Yes, it is very difficult. And we made the decision that the business was the driver. IT and the vendor are enabling the technology for the business to do their business and for the clinicians to provide the care. So we made that collective decision with the group. Then we sat down and figured out how we would work together. It was all of us together: Cerner, IT, and Adventist Health System Services. We decided how to make this work, given how spread out and disparate we were across organizations. And that was very helpful, because we had that relationship defined from the very beginning. We evolved our governance model from an implementation governance model to a support and maintenance governance model, but we never changed from that triangle project management leadership model.
People say it’s the people, process, and change management issues that are most difficult, not the technology ones per se. Is that correct?
I would agree. And that’s part of why we manage the way we do here. On our team, there’s me, and then I have a manager who is tasked with implementation work, and that person helps drive the people in the clinics making decisions and preparing, and it’s really a liaison between IT, senior executive management, and clinical staff and physicians. And that way, we have a very consistent process from clinic to clinic. Part of this also involved converting 12 clinics from Epic to Cerner. Meanwhile, 25 clinics will remain on Epic for now.
So you’ve had to be kind of flexible and make a few exceptions?
Yes, our goal is to be on a single system across an entire enterprise, but you have to consider the situation in the moment, and you don’t want to standardize to the extent that you make a change that has negative consequences for your business or for your clinicians or patients.
What will happen in the next few years at Adventist Health West?
We will continue to grow. Our implementation process—as we continue implementing, our goal will be to bring practices onto standard solutions. That will take continued work for our clinicians. Additionally, we will continue to implement Cerner’s improved solutions. A great example of that is that Cerner has developed specialty-specific playbooks that take standard workflow and modifies and fine-tunes it for physicians, for cardiologists, for example, versus primary care physicians. So we are in the process of implementing those right now, and those improve efficiency of process.
We will continue with another type of optimization. There’s optimization in technology, and then optimization in workflow, and that means going back and revisiting those physicians in the staff, how they’re identifying potential improvements. It’s very difficult when you go live to make all those changes. So our normal process is to circle back six to eight weeks later and look into skills optimization. For one thing, we have more providers and staff all the time. We’ll also be moving more and more into the population health space now, preparing for value-based payment models, and we really will focus… the patients are always at the center of what we do, so we will continue to look at changes we need to make to improve outcomes and patient experience, but we also want to improve provider satisfaction and quality of life, so we can start getting them home a little earlier every day. And it’s a process; you just have to keep working at it. And some of that will be improvements Cerner gives us, and some will be workflow optimization to use the system in the most efficient way.
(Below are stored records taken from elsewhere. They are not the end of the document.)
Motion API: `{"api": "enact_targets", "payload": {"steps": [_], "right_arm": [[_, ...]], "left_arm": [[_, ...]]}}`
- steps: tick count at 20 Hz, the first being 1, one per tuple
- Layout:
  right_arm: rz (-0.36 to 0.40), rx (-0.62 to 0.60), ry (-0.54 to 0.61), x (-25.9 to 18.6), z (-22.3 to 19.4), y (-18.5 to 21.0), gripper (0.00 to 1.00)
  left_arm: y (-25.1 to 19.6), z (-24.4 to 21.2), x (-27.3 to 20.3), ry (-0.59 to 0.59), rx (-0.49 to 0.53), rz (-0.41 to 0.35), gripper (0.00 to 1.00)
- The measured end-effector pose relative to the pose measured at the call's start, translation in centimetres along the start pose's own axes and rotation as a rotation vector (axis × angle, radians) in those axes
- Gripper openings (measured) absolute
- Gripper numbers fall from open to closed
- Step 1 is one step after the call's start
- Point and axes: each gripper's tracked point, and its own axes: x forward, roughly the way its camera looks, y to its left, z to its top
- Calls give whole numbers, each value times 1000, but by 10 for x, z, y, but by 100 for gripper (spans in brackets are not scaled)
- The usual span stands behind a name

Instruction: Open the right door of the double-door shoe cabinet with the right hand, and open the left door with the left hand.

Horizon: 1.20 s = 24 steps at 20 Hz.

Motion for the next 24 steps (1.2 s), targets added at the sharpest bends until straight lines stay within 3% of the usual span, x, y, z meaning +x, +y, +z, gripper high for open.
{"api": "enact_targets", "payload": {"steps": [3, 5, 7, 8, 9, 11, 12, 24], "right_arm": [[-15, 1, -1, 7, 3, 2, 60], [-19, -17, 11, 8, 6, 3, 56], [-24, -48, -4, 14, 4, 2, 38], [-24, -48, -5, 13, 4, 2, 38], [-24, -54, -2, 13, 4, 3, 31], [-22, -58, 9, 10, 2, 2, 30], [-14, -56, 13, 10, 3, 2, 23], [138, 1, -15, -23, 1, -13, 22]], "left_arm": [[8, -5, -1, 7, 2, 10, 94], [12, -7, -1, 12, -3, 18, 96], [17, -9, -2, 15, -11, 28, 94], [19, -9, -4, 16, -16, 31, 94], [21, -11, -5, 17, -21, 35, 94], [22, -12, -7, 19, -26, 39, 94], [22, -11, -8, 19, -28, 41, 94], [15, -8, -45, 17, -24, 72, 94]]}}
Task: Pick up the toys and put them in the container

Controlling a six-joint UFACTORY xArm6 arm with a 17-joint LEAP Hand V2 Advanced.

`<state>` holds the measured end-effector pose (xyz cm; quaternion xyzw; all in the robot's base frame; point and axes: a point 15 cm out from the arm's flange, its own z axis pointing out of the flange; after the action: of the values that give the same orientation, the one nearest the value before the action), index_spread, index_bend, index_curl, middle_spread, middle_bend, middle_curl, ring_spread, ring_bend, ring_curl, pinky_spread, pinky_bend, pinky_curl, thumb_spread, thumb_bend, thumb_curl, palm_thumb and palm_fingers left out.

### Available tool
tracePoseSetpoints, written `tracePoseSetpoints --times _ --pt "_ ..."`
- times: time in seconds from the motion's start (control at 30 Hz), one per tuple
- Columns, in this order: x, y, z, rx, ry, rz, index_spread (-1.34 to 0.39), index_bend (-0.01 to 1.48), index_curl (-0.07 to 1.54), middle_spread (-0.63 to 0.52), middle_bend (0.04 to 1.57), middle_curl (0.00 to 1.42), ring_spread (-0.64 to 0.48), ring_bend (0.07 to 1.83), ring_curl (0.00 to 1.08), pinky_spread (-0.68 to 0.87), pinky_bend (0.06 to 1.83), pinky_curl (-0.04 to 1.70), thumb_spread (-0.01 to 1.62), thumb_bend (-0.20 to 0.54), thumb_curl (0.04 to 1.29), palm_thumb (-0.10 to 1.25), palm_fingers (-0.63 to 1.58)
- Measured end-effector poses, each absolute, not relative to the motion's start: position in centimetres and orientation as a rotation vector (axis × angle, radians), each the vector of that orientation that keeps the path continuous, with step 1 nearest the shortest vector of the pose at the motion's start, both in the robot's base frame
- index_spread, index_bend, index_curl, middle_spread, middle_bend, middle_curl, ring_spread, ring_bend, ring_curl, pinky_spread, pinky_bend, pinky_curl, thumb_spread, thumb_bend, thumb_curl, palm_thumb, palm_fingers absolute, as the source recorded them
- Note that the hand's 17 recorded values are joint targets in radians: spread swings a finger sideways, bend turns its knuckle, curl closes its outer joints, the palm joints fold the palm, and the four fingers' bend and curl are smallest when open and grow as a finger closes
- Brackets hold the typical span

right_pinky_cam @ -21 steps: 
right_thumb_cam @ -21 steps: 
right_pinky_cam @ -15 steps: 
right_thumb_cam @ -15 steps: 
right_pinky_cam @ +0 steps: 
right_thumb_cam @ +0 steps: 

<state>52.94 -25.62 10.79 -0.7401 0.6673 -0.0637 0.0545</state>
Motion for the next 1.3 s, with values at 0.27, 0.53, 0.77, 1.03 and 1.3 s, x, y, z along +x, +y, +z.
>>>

And I would recommend that people have a model in mind, especially if they’re spread out, for identifying physician champions—not necessarily before go-live, but after go-live, you need to identify physician champions, because you need those individuals to help you with optimization work after go-live, so having a physician champion model is important. It is also important to keep in mind that part of the reason for our success so far has been a strong partnership between ad among the business side of our organization, IT Services, and our vendor. One is not more important than the other; when the partnerships around the table are good, the chances of success are all that much greater.